- What is needed -
Print nothing except the line holding "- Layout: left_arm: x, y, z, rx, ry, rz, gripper" and the lines that come after it in the material below, and leave the pictures out.
╭─ Collected data
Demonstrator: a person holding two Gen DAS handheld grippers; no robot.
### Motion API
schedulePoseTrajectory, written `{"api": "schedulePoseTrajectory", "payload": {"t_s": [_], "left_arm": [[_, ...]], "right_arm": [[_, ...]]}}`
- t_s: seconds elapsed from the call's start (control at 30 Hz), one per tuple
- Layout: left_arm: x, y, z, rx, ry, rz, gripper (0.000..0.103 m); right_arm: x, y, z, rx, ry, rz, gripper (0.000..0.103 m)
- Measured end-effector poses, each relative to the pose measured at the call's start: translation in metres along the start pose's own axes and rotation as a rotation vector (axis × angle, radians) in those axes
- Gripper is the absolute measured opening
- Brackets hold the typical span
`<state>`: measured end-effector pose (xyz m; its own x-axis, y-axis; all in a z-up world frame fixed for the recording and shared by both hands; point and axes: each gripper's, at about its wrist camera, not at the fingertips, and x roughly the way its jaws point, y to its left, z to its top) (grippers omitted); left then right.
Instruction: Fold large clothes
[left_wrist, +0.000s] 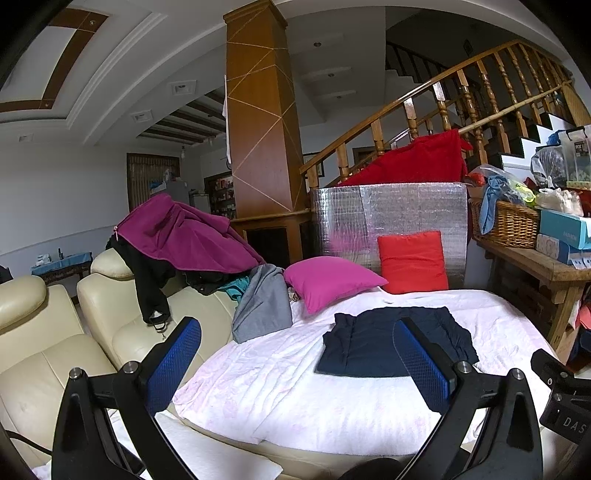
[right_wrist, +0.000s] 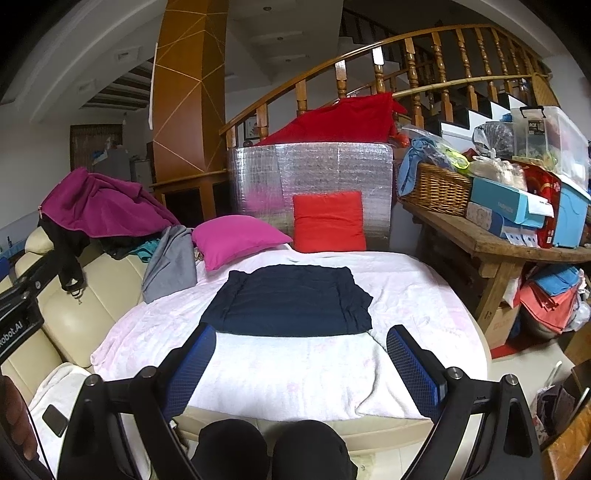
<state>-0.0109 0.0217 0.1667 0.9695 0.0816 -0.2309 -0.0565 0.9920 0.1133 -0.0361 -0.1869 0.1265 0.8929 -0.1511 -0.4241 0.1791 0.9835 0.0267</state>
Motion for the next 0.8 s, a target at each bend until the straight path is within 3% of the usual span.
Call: {"api": "schedulePoseTrajectory", "payload": {"t_s": [0.8], "left_arm": [[0.0099,0.0087,-0.0048,0.016,0.019,-0.016,0.103]], "right_arm": [[0.0029,-0.0036,-0.0018,0.002,0.006,-0.010,0.096]]}}
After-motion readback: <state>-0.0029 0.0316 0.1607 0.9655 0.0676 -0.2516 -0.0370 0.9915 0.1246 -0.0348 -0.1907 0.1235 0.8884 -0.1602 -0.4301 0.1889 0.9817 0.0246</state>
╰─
- Answer to the exercise -
- Layout: left_arm: x, y, z, rx, ry, rz, gripper (0.000..0.103 m); right_arm: x, y, z, rx, ry, rz, gripper (0.000..0.103 m)
- Measured end-effector poses, each relative to the pose measured at the call's start: translation in metres along the start pose's own axes and rotation as a rotation vector (axis × angle, radians) in those axes
- Gripper is the absolute measured opening
- Brackets hold the typical span
`<state>`: measured end-effector pose (xyz m; its own x-axis, y-axis; all in a z-up world frame fixed for the recording and shared by both hands; point and axes: each gripper's, at about its wrist camera, not at the fingertips, and x roughly the way its jaws point, y to its left, z to its top) (grippers omitted); left then right.
Instruction: Fold large clothes
[left_wrist, +0.000s] 
[right_wrist, +0.000s] 
<state>-0.0109 0.0217 0.1667 0.9695 0.0816 -0.2309 -0.0565 0.9920 0.1133 -0.0361 -0.1869 0.1265 0.8929 -0.1511 -0.4241 0.1791 0.9835 0.0267</state>
Motion for the next 0.8 s, a target at each bend until the straight path is within 3% of the usual span.
Call: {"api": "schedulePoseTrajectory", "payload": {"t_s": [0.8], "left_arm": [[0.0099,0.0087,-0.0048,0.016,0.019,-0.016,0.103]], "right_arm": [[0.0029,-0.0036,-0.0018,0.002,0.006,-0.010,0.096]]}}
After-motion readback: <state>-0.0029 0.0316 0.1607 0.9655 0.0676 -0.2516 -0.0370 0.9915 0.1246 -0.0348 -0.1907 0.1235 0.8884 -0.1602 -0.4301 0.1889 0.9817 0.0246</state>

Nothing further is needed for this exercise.